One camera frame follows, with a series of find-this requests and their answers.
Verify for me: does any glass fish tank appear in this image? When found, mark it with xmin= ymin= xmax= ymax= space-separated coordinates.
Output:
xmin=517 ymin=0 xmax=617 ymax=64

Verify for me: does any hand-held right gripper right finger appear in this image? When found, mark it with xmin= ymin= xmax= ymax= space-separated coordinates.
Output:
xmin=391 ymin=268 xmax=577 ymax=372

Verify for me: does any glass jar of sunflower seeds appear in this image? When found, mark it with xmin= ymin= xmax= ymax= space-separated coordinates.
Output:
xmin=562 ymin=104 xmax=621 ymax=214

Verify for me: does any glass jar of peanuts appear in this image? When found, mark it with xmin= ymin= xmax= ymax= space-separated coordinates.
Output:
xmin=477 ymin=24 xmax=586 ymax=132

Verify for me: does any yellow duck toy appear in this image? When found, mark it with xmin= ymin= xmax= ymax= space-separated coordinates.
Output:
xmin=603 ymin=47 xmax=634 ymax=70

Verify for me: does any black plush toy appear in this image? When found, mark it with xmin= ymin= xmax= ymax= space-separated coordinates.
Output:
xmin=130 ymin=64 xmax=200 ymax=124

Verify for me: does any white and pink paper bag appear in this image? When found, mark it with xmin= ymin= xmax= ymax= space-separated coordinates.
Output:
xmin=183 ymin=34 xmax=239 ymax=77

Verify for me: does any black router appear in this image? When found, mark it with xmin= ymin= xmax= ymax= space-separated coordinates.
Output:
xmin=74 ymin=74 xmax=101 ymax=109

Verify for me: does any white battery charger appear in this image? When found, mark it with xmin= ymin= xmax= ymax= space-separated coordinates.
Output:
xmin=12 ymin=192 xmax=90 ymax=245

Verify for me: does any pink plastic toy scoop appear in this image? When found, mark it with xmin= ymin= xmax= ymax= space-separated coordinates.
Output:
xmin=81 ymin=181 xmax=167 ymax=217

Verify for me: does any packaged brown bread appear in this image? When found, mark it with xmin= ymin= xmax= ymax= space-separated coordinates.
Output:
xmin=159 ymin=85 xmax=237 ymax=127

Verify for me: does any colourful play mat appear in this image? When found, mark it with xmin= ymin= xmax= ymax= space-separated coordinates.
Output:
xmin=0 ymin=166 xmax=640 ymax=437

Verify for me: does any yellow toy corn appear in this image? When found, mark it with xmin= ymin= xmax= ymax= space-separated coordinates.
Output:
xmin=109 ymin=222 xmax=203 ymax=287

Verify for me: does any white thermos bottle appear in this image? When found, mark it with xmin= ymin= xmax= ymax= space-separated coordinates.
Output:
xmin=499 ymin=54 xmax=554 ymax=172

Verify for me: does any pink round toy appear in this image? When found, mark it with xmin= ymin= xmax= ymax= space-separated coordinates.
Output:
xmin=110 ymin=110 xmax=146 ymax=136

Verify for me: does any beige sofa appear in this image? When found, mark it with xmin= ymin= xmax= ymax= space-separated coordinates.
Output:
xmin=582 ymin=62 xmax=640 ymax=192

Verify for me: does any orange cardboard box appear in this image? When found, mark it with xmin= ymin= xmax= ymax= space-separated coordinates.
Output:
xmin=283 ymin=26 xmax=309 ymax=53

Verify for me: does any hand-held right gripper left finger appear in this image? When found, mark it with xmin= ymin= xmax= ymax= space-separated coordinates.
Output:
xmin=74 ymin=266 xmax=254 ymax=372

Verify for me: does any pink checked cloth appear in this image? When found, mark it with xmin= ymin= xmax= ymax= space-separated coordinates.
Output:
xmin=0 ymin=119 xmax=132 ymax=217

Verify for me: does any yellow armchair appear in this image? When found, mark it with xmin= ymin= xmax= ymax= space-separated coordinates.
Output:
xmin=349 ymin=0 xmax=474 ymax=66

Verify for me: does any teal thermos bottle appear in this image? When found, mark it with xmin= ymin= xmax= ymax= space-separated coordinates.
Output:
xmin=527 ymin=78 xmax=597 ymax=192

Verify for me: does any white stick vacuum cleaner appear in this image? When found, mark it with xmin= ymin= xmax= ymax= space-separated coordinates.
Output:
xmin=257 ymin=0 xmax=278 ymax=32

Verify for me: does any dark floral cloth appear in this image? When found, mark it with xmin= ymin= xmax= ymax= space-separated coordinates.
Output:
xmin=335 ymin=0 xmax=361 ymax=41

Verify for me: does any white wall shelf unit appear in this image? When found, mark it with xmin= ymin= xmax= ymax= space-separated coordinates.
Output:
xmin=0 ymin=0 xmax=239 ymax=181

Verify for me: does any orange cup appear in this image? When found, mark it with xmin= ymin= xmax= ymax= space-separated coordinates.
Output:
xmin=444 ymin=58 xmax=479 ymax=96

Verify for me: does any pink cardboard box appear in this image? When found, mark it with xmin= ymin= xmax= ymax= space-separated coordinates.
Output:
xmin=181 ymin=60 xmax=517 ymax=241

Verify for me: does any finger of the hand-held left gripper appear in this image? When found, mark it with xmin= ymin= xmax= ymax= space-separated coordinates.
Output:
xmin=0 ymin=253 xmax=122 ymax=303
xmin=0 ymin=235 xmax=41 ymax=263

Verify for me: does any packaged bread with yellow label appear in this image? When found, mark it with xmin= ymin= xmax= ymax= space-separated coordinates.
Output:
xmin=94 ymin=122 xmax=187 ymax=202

PROBLEM DESCRIPTION: Filter the records for lines holding the string "bottle". Copy each one.

WRITTEN REPLY:
Verify for me: does any white thermos bottle appear in this image? When found, mark it with xmin= ymin= xmax= ymax= space-separated coordinates.
Verify for me: does any teal thermos bottle appear in this image? When found, mark it with xmin= ymin= xmax= ymax= space-separated coordinates.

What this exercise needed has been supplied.